Friday, December 31, 1999

lack of autonomy

[Originally published around August 25, 2014.]

At my previous uni job, people who were senior to me liked to talk on occasion about the amount of "autonomy" we had as teachers. Over the course of a year, I was, frankly, hard pressed to find that autonomy. I tried to design an improved version of the department-sanctioned midterm and was told no. I wanted to add quizzes to the list of graded activities; I was given a grudging yes and was allowed to assign a value of only 2.5% to the average of three quizzes. (In other words, a student could fail all three quizzes and would lose only, at most, 2.5 percentage points off his or her final grade.) I had two Chinese students who deserved to fail for their poor performance; I was not allowed to fail them (in fact, I was asked to give them "C"s, which I found preposterous). The textbooks were assigned to us; we were even told which chapters in the textbook had to be taught. This wasn't autonomy at all.

Dongguk University appears to be a very similar animal. I just discovered, thanks to a text-message conversation with our department's lead office assistant, that there's no need for me to write up a course syllabus: one has been written for me. Let that sink in for a moment, boys and girls: I don't have the freedom to plan out my own classes. This is completely new to me, and not even my previous job, despite its constrictive atmosphere, went so far as to dictate, day by day, what I should be teaching. I imagine I'll adapt, but I'm still getting over my shock.

We have a new-faculty orientation coming up on Friday, August 29, followed by a general-faculty workshop that same day, fifty minutes of which will be devoted to sitting in groups and designing evaluation formats for the midterm and final exams of the classes we are to teach. This also strikes me as strange. At my previous job, the formats of the midterm and final were sanctioned by the department (as I said: no autonomy there), which I suppose made a certain amount of sense because it held all of our students to similar standards.

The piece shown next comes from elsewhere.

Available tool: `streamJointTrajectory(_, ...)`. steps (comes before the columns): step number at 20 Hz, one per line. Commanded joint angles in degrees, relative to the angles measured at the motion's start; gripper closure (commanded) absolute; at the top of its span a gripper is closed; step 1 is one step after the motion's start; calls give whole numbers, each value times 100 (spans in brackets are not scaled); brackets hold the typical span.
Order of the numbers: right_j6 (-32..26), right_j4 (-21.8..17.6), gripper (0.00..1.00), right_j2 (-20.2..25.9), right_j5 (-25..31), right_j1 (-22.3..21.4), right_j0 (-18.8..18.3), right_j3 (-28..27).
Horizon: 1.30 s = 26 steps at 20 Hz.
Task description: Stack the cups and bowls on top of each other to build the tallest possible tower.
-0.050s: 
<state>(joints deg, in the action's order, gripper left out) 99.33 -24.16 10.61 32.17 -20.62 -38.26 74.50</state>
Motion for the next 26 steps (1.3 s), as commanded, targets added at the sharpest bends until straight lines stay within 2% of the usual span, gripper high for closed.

This time around, though, it seems that, if we're divided into seven groups of about six each, we're going to come up with seven exam templates, implying there will be no across-the-board departmental standard, but that there will be a sort of parochial standard that will apply not to all forty-one faculty members but to only six of us.

This is a strange no-man's-land to find myself in. I normally think in extremes: there are either across-the-board standards or absolutely no standards. Personally, I'm on the fence about having standards at all; part of me thinks they're a good idea, especially if your language curriculum involves any sort of leveling: you need to have some way to determine how students move from level to level, and the hurdles placed in the students' paths need to be consistent in nature. Another part of me thinks standards can be stultifying, and they encourage teachers to "teach toward the test" instead of engaging the students more creatively. But a "standard for six" is downright strange. Why not a "standard for forty-one" or no standards at all? Perhaps the people leading this bizarre workshop activity think we'll all converge on roughly the same sorts of exam formats, which is entirely possible. The best way to kill diversity and breed mediocrity, after all, is to do things by committee. Everything gets watered down into a banal, depressing sameness after everyone's opinions have been considered. My plan, during the workshop, is just to shrug and go with the flow. Basically: fuck it. Once I'm in my actual classrooms, actually teaching, I'll do what I can to individualize my instruction, despite the suffocating lack of breathing room. And who knows? Perhaps I'm wrong about how all of this is supposed to go down. Perhaps I've misunderstood the policies and goals. I'm open to being wrong; in fact, I'm dearly hoping that I am wrong.

Dongguk's rather thick manual of policies and procedures also seems obsessively focused on performance evaluations: there are two student evals per semester (which I've come to expect at every university), but there's also an evaluation done by the head profs and the bosses. This latter evaluation involves a tallying-up of one's sins over a four-month period: was the prof late to class? Did the prof fail to attend faculty events? Is the prof working outside of the university? Etc., etc. I can't stand going to faculty events unless they're explicitly about professional development, i.e., learning new techniques that aid my teaching. Parties, gatherings, dinners, and other supposedly "fun" activities are just not my cup of tea, but it now seems that, if I'm to receive a high performance evaluation from Dongguk, I have to attend these events. So for at least a year, I'm going to be spending time holding back my vomit. Of course, it may be that my fellow faculty members truly are as cool as the office assistant insists they are, but being forced into a situation where I have to meet and greet them is not how I'd prefer to get to know people: I prefer to get to know people more, you know, naturally. On my own.

Some of this can't be helped. This is Korea, after all, and the stilted, self-conscious, over-earnest Korean manner of socializing involves the creation of artificial social situations—contrived opportunities to meet and generate faux conviviality. For Koreans, this works well because the culture is already group-oriented. For individualist Westerners, it's just a pain in the ass. At such get-togethers and events, I always find myself thinking that I could be off doing something more enjoyable instead of enduring this bullshit.

But again, we'll see. I'm just getting my moaning and groaning out of the way now; it may very well be that my time at Dongguk will be fantabulously enjoyable. But my inner realist is shaking his head no. That manual of policies and procedures is a bad omen.